Work instruction
Output the listing exactly, without its pictures.

====== Collected material

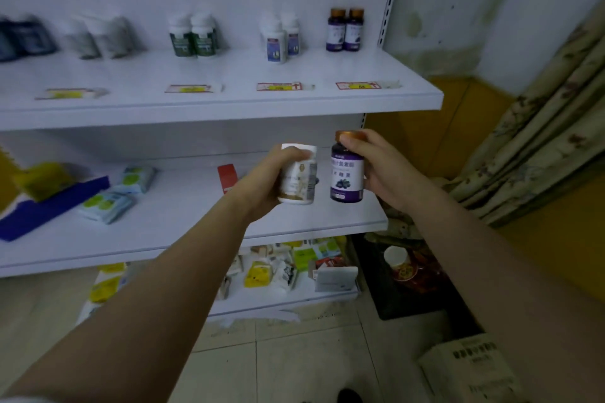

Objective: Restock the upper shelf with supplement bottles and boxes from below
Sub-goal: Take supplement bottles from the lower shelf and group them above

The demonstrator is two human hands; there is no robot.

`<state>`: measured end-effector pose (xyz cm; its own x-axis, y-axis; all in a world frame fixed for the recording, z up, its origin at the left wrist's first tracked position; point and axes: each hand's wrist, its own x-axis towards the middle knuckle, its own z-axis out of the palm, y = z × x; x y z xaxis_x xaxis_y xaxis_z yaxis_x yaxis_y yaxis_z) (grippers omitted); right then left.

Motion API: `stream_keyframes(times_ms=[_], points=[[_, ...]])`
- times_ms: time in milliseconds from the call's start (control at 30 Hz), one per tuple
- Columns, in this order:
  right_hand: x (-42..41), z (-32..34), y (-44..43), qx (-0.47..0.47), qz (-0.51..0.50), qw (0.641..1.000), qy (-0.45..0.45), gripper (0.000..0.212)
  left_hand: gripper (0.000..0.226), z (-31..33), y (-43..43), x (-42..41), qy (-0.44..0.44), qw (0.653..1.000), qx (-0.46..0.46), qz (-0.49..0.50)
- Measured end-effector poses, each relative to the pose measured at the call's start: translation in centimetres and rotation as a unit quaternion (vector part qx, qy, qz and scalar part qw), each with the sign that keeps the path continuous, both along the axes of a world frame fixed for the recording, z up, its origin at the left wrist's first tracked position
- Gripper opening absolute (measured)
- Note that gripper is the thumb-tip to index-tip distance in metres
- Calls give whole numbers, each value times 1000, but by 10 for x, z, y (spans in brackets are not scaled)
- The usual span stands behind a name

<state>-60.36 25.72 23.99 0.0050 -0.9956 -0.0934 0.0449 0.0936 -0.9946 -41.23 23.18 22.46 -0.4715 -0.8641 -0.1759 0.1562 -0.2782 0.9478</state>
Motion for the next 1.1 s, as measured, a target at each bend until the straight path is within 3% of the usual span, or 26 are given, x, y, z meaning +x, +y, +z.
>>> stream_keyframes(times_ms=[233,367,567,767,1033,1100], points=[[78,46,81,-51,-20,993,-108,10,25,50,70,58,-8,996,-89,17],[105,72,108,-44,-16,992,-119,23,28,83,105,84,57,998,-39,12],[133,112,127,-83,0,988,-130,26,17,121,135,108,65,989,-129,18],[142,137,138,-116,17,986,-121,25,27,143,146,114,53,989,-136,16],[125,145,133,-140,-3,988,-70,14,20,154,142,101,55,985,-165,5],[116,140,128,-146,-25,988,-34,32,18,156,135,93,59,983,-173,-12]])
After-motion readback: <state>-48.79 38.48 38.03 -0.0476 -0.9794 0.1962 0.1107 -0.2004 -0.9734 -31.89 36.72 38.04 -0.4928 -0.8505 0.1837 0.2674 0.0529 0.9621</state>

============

Output of the task
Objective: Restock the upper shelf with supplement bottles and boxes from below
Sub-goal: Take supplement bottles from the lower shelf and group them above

The demonstrator is two human hands; there is no robot.

`<state>`: measured end-effector pose (xyz cm; its own x-axis, y-axis; all in a world frame fixed for the recording, z up, its origin at the left wrist's first tracked position; point and axes: each hand's wrist, its own x-axis towards the middle knuckle, its own z-axis out of the palm, y = z × x; x y z xaxis_x xaxis_y xaxis_z yaxis_x yaxis_y yaxis_z) (grippers omitted); right then left.

Motion API: `stream_keyframes(times_ms=[_], points=[[_, ...]])`
- times_ms: time in milliseconds from the call's start (control at 30 Hz), one per tuple
- Columns, in this order:
  right_hand: x (-42..41), z (-32..34), y (-44..43), qx (-0.47..0.47), qz (-0.51..0.50), qw (0.641..1.000), qy (-0.45..0.45), gripper (0.000..0.212)
  left_hand: gripper (0.000..0.226), z (-31..33), y (-43..43), x (-42..41), qy (-0.44..0.44), qw (0.653..1.000), qx (-0.46..0.46), qz (-0.49..0.50)
- Measured end-effector poses, each relative to the pose measured at the call's start: translation in centimetres and rotation as a unit quaternion (vector part qx, qy, qz and scalar part qw), each with the sign that keeps the path continuous, both along the axes of a world frame fixed for the recording, z up, its origin at the left wrist's first tracked position
- Gripper opening absolute (measured)
- Note that gripper is the thumb-tip to index-tip distance in metres
- Calls give whole numbers, each value times 1000, but by 10 for x, z, y (spans in brackets are not scaled)
- The usual span stands behind a name

<state>-60.36 25.72 23.99 0.0050 -0.9956 -0.0934 0.0449 0.0936 -0.9946 -41.23 23.18 22.46 -0.4715 -0.8641 -0.1759 0.1562 -0.2782 0.9478</state>
Motion for the next 1.1 s, as measured, a target at each bend until the straight path is within 3% of the usual span, or 26 are given, x, y, z meaning +x, +y, +z.
>>> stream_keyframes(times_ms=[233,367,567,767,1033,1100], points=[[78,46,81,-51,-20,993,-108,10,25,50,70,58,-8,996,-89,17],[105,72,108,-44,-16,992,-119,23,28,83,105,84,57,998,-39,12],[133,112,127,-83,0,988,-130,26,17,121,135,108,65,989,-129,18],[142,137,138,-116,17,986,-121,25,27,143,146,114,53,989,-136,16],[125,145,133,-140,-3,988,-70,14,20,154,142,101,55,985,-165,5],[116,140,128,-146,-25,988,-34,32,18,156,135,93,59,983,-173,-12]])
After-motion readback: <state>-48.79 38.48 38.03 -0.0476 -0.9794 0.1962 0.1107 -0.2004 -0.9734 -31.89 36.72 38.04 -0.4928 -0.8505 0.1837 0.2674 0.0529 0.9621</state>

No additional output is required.